Mr Palmer next returned to work in early April 2012 however after only a few days had to take time off for an unrelated medical issue. He saw Dr Shinn on 30 April 2012. Dr Shinn’s clinical notes recorded, amongst other things,[13]
Glen feels he has settled with his depression and anxiety except for the panic reactions. He has got over the sudden loss of his wife. He misses the children [but] realises he has been too ill to really care for them properly. He hasn't returned to see a psychiatrist as yet. The main concern is his panic episodes which he cannot settle.… Will wait and see how he copes with his panic.
[13]Exhibit 1, page 209.
On 8 June 2012 (Friday) Mr Palmer had a confrontation with a part-time producer about his desire to have the next two days off. His statement describes the incident in some detail and then continues:
Following the incident my last effort to return to the "house of pain" had disintegrated. Knowing that there are no jobs in the industry anymore and with three children to support on top of a mortgage, why would I give up a 90 to 100 thousand dollars per annum in a depressed industry? The reason was simple and supported by my ex-wife, my children, my parents, friends and work colleagues. I made the decision to resign. I have not regretted that decision for a moment despite a difficult year both financially and with my mental health.

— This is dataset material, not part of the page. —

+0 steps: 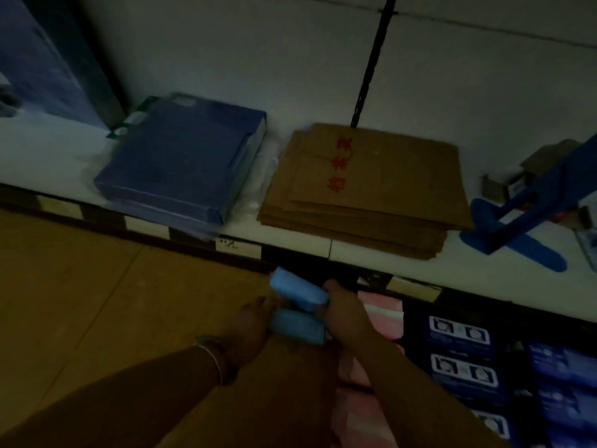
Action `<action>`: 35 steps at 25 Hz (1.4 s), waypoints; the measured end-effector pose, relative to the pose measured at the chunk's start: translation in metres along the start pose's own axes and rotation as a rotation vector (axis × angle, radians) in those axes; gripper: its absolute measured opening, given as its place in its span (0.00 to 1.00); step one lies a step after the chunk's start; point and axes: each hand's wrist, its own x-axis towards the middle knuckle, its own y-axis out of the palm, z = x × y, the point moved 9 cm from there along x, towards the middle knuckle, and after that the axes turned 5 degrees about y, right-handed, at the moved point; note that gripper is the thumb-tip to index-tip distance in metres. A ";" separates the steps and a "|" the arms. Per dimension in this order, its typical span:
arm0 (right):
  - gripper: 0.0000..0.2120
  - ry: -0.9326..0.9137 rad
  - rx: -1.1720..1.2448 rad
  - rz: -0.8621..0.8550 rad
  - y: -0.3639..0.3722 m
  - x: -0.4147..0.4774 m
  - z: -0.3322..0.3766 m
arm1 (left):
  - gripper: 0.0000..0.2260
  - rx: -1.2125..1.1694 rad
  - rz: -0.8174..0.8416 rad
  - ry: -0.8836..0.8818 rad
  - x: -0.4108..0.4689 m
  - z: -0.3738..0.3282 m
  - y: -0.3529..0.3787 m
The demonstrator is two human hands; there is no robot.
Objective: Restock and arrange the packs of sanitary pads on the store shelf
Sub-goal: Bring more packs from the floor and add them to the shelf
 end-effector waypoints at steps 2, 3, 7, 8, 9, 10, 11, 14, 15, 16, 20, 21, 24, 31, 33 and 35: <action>0.17 0.069 0.294 -0.004 -0.018 -0.020 0.006 | 0.18 -0.115 -0.009 0.000 -0.015 -0.011 -0.025; 0.16 0.077 0.412 -0.021 -0.027 -0.033 0.012 | 0.19 -0.179 -0.012 0.011 -0.025 -0.015 -0.034; 0.13 0.098 0.854 -0.064 -0.065 -0.086 0.045 | 0.21 -0.398 -0.086 -0.008 -0.082 -0.034 -0.096; 0.13 0.108 0.939 -0.066 -0.077 -0.102 0.053 | 0.23 -0.425 -0.098 -0.019 -0.097 -0.041 -0.112; 0.14 0.134 1.019 -0.070 -0.090 -0.118 0.061 | 0.23 -0.439 -0.103 -0.028 -0.111 -0.048 -0.129; 0.15 0.153 1.089 -0.091 -0.103 -0.135 0.067 | 0.23 -0.460 -0.100 -0.034 -0.124 -0.057 -0.147; 0.16 0.164 1.144 -0.126 -0.116 -0.153 0.071 | 0.22 -0.482 -0.094 -0.038 -0.136 -0.068 -0.162; 0.16 0.226 1.228 -0.182 -0.157 -0.203 0.086 | 0.21 -0.555 -0.034 -0.052 -0.168 -0.108 -0.210; 0.16 0.230 1.226 -0.180 -0.173 -0.217 0.095 | 0.20 -0.587 0.006 -0.060 -0.179 -0.126 -0.227; 0.16 0.222 1.217 -0.171 -0.193 -0.230 0.106 | 0.20 -0.624 0.042 -0.057 -0.189 -0.145 -0.245; 0.15 0.168 1.139 -0.178 -0.295 -0.269 0.157 | 0.20 -0.668 0.051 -0.073 -0.218 -0.211 -0.321; 0.15 0.129 1.124 -0.182 -0.327 -0.279 0.174 | 0.20 -0.652 0.018 -0.072 -0.224 -0.226 -0.346; 0.14 0.032 1.099 -0.209 -0.415 -0.316 0.222 | 0.22 -0.649 -0.061 -0.045 -0.251 -0.278 -0.421; 0.16 -0.132 1.048 -0.394 -0.556 -0.378 0.305 | 0.19 -0.794 -0.150 0.109 -0.306 -0.371 -0.564; 0.15 -0.173 1.048 -0.414 -0.584 -0.391 0.327 | 0.18 -0.811 -0.152 0.144 -0.317 -0.387 -0.595; 0.14 -0.224 1.024 -0.424 -0.610 -0.404 0.350 | 0.20 -0.805 -0.186 0.189 -0.326 -0.402 -0.629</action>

Whilst the matter was not taken up with Mr Palmer in cross-examination, it appears that he did not then resign. His resignation was tendered many months later in April 2013. Moreover he continued to work during June 2012. His last day at work was on 1 July 2012[14].
[14]Exhibit 4, page 79.
Mr Palmer saw Dr Shinn on various occasions during June 2012 after the incident of 8 June 2012. The clinical notes of those visits put the matter in a somewhat different light. Mr Palmer saw Dr Shinn on 15 June 2012. No mention is made in the notes of any confrontation. They record,[15]
Feeling a little better in himself. He is more focused. Realises that the stress of work and being understaffed has caused a lot of his problems: headaches, adjustment disorder with anxiety and including his marriage difficulties.… When he can relax he doesn't have headaches. When he doesn't work he is okay without headaches and stress. … would like to open a workers compensation claim.
On a subsequent visit on 22 June 2012 Dr Shinn recorded that Mr Palmer had "noticed a marked improvement".[16] The notes record, as well:
From his history is obvious that nearly from the beginning of his job and the work stress and lack of support for his sports report caused high levels of anxiety.
Then on 27 June 2012 Dr Shinn recorded:
Discussion about work stress on the factors that led to Glen's adjustment disorder anxiety depression. Apparently a relatively long history that came to a head on 16 January 2012. Needs to make out workers compensation claim due to the factors of essentially poor support. And badgering
[15]Exhibit 1, page 210.
[16]Exhibit 1, page 211.
Mr Palmer lodged his claim for compensation in July 2012 for a condition he described as "stress & anxiety caused by work".[17] He recorded that he had first noticed that he was ill on 30 April 2007. It transpired in the course of his oral evidence that that date was incorrect (it was prior to his employment) and that he had first experienced symptoms, he said, approximately 4 weeks after commencing work with the ABC. In answer to a question on the claim form about the event that caused the illness or injury Mr Palmer recorded:[18]
Change in original job description – increased workload, no weekends rostered off leading to my wife's departure with my kids.
What actually injured him or made him ill was, he said:
Work strain, harassment, badgering, lies and innuendo. No backup at work.
[17]Exhibit 1, page 28.
[18]Exhibit 1, page 30.
Mr Palmer returned to see Dr Adams on 12 July 2012 and consulted him on two further occasions in that month. He appears to have made considerable complaint of events in his workplace causing him stress. Mr Palmer saw Dr Shinn again on 24 July 2012. On this occasion he made mention of the incident of 8 June 2012 (although he was unsure as to the date).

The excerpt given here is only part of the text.